These steps help us identify missing data in the dataset and to understand the extent of ‘missingness’ in the data. Depending on the amount and pattern of missing data, we can decide on the most appropriate way to handle the missing data.
Handle any missing values
So we have a problem in our dataset. Some elements contain missing values.
If we’ve identified that there is missing data in our dataset, we now need to decide on the appropriate strategy to address missing data.
There are two main approaches to doing so:
One, called ‘imputation’, means that we create values and insert them in the missing spaces. We impute a value to replace the missing value.
The other approach is to remove records/observations where a missing value is present. In other words, if there’s a missing value, we ignore that observation (or delete it).
This is a complex issue and you should follow-up on this in your own time.
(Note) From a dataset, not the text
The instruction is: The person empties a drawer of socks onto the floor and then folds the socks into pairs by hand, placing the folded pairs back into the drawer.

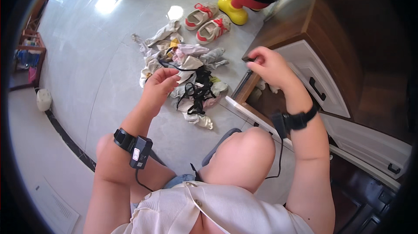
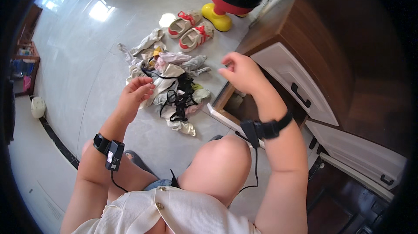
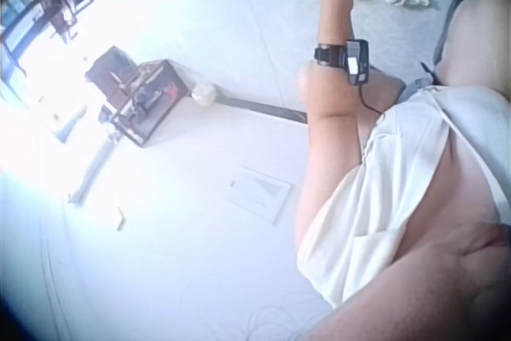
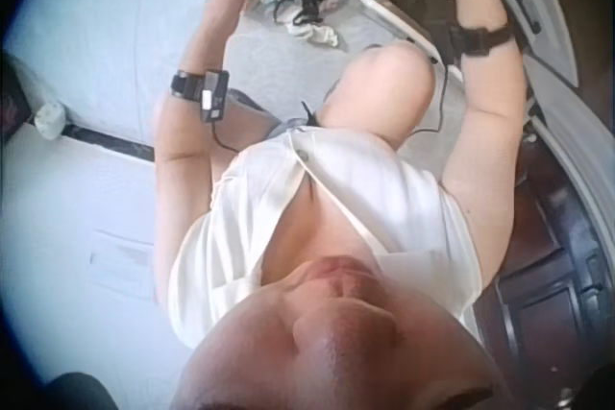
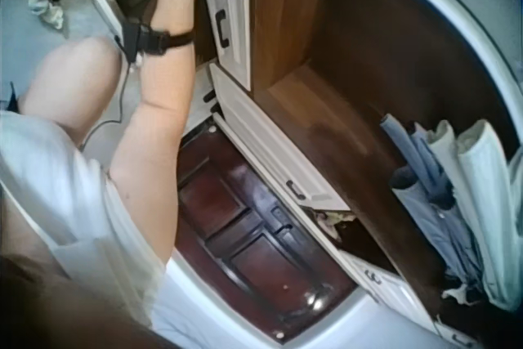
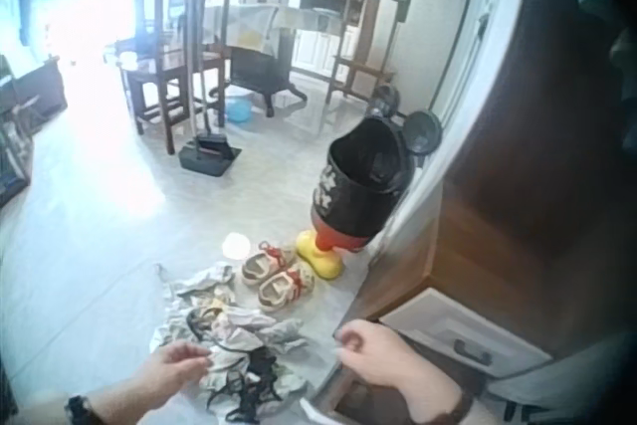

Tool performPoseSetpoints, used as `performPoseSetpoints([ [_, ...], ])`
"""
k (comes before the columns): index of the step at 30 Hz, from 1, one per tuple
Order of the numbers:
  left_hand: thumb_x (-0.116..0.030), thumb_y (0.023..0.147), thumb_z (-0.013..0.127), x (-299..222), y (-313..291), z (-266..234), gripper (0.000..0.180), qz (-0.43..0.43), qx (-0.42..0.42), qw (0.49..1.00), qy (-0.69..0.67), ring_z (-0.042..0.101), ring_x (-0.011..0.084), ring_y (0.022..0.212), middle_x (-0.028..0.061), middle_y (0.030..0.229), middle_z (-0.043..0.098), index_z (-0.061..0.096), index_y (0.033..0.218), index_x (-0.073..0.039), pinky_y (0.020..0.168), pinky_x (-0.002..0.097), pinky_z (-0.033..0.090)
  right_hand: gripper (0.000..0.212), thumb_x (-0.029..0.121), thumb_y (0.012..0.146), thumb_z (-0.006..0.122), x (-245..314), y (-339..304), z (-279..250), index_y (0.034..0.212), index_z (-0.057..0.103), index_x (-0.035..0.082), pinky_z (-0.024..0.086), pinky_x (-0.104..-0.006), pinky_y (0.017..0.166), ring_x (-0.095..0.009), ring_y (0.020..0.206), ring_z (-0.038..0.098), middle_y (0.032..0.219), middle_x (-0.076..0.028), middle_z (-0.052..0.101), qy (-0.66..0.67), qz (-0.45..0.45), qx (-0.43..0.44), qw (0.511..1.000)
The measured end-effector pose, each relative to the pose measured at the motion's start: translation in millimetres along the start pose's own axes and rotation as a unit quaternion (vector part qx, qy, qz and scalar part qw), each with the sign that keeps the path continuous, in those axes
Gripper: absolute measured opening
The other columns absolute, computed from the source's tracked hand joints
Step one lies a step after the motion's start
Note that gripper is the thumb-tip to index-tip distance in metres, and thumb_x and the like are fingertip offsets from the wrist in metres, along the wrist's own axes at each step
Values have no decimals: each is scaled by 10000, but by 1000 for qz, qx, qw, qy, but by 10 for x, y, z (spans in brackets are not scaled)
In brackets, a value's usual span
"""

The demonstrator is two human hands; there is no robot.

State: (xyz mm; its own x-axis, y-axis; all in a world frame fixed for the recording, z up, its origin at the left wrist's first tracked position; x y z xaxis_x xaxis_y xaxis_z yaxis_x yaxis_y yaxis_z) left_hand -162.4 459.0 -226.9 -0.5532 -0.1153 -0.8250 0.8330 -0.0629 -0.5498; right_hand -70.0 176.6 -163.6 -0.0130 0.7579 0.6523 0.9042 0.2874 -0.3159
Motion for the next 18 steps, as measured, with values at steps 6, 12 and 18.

For example, the ‘factual analysis’ method described below is useful where you know what the missing value should be.
Here are some of the techniques you may wish to follow-up. We’ll cover these in greater detail in the module B1705, during Semester 2.
Listwise Deletion: This involves removing the entire row of data if any single value is missing. It’s the simplest approach but can result in significant data loss.
Pairwise Deletion: This involves analysing all cases where the variables of interest are present and ignoring missing values. This is more efficient than listwise deletion because we don’t get rid of any observations, but can lead to biased results if the missing data isn’t completely random.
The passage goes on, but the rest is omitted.